Updated gravitational wave detector will work this year
Location of the LIGO
detector The LIGO (Laser Interferometer Gravitational-Wave Observatory) laser gravitational wave detector equipment is nearing completion . Tests should begin this year, and they plan to launch the project at full capacity no later than next year. The updated detector will receive 10 times greater sensitivity than the first version, and according to scientists, the detection of gravitational waves with its help is “practically guaranteed”.
Gravitational waves were predicted by Einstein a century ago, but at first many scientists rejected their existence, and then for a long time it was believed that they could not be detected in principle. But by the 1950s, science, studying the behavior of neutron stars and black holes, came to the conclusion that such waves must exist. The rapid movement of massive objects, for example, a system of rotating neutron stars, should propagate such waves. These waves should bend space a little - and, by measuring this curvature, they can theoretically be detected.

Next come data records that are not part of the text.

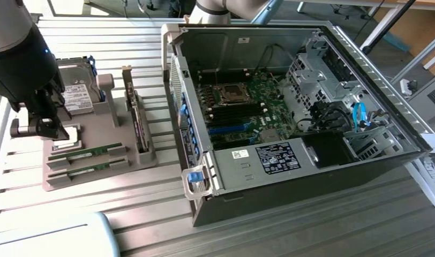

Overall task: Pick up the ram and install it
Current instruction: 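Pick up the ram and move it above insertion slot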

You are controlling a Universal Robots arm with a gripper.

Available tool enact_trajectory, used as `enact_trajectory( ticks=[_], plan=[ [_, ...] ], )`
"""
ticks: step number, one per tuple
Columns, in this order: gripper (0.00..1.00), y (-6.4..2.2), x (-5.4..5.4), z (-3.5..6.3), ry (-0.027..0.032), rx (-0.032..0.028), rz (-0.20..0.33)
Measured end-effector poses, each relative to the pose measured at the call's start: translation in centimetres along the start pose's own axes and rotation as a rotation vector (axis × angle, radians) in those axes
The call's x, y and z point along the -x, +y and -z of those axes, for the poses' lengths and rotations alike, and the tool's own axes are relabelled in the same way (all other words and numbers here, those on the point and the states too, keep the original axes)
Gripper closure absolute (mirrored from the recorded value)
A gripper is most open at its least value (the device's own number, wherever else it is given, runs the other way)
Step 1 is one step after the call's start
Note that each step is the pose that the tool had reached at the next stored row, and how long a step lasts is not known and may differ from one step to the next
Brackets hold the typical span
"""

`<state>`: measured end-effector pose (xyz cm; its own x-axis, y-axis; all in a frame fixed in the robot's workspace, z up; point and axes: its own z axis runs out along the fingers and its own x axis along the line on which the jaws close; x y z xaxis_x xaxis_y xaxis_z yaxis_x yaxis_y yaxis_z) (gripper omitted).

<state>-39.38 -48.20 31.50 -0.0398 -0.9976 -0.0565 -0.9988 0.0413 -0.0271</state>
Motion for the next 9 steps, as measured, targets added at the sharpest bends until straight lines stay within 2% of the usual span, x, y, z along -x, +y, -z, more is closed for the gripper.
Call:
enact_trajectory(
  ticks=[9],
  plan=[
    [0.58, 0.10, -0.1, -1.96, -0.0073, 0.0010, 0.014]
  ],
)
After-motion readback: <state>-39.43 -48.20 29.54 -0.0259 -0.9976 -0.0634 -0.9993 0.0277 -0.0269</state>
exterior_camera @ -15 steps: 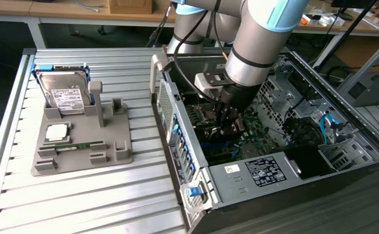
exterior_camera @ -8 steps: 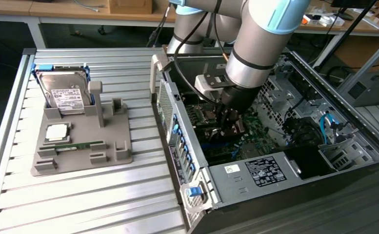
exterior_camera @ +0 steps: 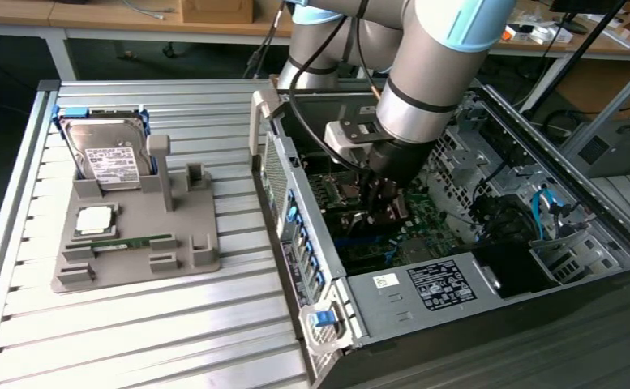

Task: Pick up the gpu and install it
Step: 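Insert the gpu into the slot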

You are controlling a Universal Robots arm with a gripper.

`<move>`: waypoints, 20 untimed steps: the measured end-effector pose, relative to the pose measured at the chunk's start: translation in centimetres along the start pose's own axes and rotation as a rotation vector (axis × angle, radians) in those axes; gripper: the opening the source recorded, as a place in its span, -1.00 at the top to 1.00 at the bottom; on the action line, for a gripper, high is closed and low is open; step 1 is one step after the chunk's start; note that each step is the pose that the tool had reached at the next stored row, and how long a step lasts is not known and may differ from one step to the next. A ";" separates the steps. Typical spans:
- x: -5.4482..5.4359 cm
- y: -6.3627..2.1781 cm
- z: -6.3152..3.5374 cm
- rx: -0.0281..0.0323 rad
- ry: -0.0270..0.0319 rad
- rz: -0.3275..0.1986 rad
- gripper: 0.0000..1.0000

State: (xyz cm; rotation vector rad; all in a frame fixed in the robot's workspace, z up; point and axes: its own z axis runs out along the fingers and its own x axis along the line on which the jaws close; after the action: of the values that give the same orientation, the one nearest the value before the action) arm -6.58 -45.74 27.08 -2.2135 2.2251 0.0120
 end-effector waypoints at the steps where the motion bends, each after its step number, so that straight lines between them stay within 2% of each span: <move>1: 0.0 -0.03 0.00 0.0000 -0.0001 0.000 0.47; 9: 0.0 -1.35 0.14 -0.0011 0.0001 0.000 0.47; 14: 0.0 -0.72 0.29 -0.0010 0.0000 0.021 0.47; 20: 0.0 -0.77 0.40 -0.0008 0.0000 0.034 0.47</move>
State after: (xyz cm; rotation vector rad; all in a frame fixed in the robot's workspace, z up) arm -5.82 -45.75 26.68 -2.1761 2.2625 0.0130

The LIGO detector is located in the US state of Louisiana. It is a construction of two perpendicular tunnels through which laser radiation propagates. The laser beam is split by a divider into two perpendicular beams, each of which then falls into its own tunnel and is repeatedly reflected from the mirrors installed there. Part of the radiation goes back to the divider. If the length of both shoulders remains constant, then the returning waves go back to the laser. But if their length suddenly becomes different due to the influence of the gravitational wave, then the waves interfere in such a way that they get into the photodetector. And then - champagne and Nobel.
LIGO Workflow
First time use an optical interferometer ( Michelson interferometer) as a detector of gravitational waves was proposed by Soviet scientists M.E. Herzenstein and V.I. Pustovoit in 1962 . Then, American professor Rainer Weiss proposed increasing the effective length of the arms of the interferometer due to multiple reflections of the optical beam from the mirrors located in each arm. That is, having run a shoulder 3 km back and forth a hundred times, the beam will make a run of 300 km. As a result, the Weiss-proposed detector is able to measure the change in length of one of the shoulders by 10 -18 m.
Professor Weiss
Armed with this idea, in 1990, Kip Thorne and Ronald Drever from Caltech and Rainer Weiss from MIT convinced the National Science Foundationin need of financing the project. The construction of LIGO began in 1994, and the first measurements started in 2002.
Many difficulties had to be overcome to ensure the operation of the highly sensitive device. To exclude the vibrations that even the laser beam itself induces, the mirrors had to be made massive (more than 20 kg). To eliminate low-frequency vibrations - from seismic and tidal activity to the influence of trains on nearby railways, the entire system is suspended on a complex structure that dampens vibrations.
The measurements lasted 8 years, but no gravitational waves were recorded, despite the fact that during the period of operation the sensitivity of the complex was doubled by some improvements. Then the complex was closed for a large-scale update, which they plan to complete this year.
The main candidate for the emission of gravitational waves remains binary systems of neutron stars. The first LIGO could detect the emission of stars about 50 million light-years from Earth. The new design will increase sensitivity by 10 times compared to the previous one, and therefore the amount of space that is available to him has increased by 1000 times. According to scientists, the number of systems existing in such a volume should provide about 10 wave detections per year.
Comparison of the first and second versions
There is also a more ambitious project to detect gravitational waves - LISA (Laser Interferometer Space Antenna). According to the plan, this interferometer will be composed of three spacecraft launched at different points in the solar system. They form a triangle with sides of millions of kilometers, which will become the most sensitive detector of humanity. But while this project is in the design stage, and it will be able to be implemented no earlier than 2034. An intermediate project that will demonstrate the system’s operability is called LISA Pathfinder - its launch is scheduled for September 2015.